Here’s a totally unreadable piece on the Fox News web site by Rabbi Abraham Cooper of the Simon Wiesenthal Center published in the runup to Mahmoud Abbas’ speech at the United Nations.  Cooper recycles all the old cliches – “backed by Iran,” “they teach their children to hate,” etc. As though it were a matter of Palestinians recognizing Israelis’ rights! Of course no such screed would be complete without an appeal to Shakespeare (the only universally agreed-upon scripture we’ve got on this planet) to buttress the opinionator’s authority.  In this case, he invokes both Julius Caesar and Hamlet.

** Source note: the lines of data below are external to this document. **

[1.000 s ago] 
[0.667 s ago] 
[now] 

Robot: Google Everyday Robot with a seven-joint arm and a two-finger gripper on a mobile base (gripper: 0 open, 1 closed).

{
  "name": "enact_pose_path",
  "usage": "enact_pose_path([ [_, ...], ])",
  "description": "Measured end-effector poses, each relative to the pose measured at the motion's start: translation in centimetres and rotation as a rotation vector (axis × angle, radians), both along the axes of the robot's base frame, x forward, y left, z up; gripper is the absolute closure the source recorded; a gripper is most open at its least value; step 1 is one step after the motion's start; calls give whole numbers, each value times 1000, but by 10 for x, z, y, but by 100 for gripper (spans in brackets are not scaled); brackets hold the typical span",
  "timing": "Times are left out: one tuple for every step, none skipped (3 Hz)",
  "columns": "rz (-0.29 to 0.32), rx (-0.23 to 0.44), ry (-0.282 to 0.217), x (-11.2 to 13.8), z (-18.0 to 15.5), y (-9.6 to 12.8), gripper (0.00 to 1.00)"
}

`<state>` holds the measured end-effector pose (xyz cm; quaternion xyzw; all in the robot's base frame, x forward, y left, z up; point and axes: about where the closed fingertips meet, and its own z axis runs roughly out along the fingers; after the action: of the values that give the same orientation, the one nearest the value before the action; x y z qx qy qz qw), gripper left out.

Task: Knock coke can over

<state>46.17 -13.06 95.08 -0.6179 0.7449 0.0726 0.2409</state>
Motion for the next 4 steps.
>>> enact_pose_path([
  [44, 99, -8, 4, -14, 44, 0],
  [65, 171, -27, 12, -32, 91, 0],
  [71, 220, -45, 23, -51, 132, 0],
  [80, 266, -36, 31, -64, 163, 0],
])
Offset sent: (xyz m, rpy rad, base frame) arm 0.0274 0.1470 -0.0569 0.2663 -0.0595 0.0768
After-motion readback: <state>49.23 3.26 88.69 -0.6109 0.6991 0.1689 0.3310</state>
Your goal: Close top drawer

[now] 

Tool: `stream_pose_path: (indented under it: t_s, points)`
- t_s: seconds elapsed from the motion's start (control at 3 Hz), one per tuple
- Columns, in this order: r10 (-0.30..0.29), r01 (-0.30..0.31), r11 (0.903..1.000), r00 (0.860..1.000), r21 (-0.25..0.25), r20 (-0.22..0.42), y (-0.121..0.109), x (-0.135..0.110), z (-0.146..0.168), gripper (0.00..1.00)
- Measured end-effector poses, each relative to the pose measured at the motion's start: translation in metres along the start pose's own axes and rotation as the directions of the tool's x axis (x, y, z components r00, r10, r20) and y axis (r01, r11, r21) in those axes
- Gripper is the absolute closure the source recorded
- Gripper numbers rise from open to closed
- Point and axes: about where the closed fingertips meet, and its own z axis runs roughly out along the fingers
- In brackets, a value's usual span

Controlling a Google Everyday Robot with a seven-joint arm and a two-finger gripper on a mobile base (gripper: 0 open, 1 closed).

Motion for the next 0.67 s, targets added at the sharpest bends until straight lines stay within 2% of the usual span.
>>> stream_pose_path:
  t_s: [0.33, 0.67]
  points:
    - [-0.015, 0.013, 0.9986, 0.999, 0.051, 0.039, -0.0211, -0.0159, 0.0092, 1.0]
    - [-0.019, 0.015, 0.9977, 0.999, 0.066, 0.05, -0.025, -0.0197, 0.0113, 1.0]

In Shakespeare’s words, “The fault lies not in our stars, but ourselves.” The Palestinians might as well be relying on astrology rather than looking in their cracked national mirror.
Despite their attempted charade at “unity” by Fatah and the Hamas a few months ago, the Palestinians (like Hamlet) are fatally unable to make up their minds. There are two Palestinian presidents, two prime ministers, and a legislature that neither meets nor passes laws.
As it happens, the context is interesting. Julius Caesar and Hamlet were written one after the other, and what is striking (as I learned from David Bromwich in his excellent Yale seminar on “Political Shakespeare”) is the similarity between the two plays. The sulky insurgents Brutus and Hamlet, at varying speeds, both “make up their minds” to – hello, Rabbi Cooper! – take up arms against a corrupt, unaccountable, increasingly arrogant autocrat.  Here’s the speech spoken by Cassius in Julius Caesar 1.2:

Why, man, he doth bestride the narrow world
Like a Colossus, and we petty men
Walk under his huge legs and peep about
To find ourselves dishonourable graves.
Men at some time are masters of their fates:
The fault, dear Brutus, is not in our stars,
But in ourselves, that we are underlings.

Both plays, alas, end with the death of the hero and various other corpses littering the stage as well.  So I’m not endorsing that approach. I just want to point out that the general intellectual laziness of rote-Zionist discourse extends to its sloppy citation of Shakespeare.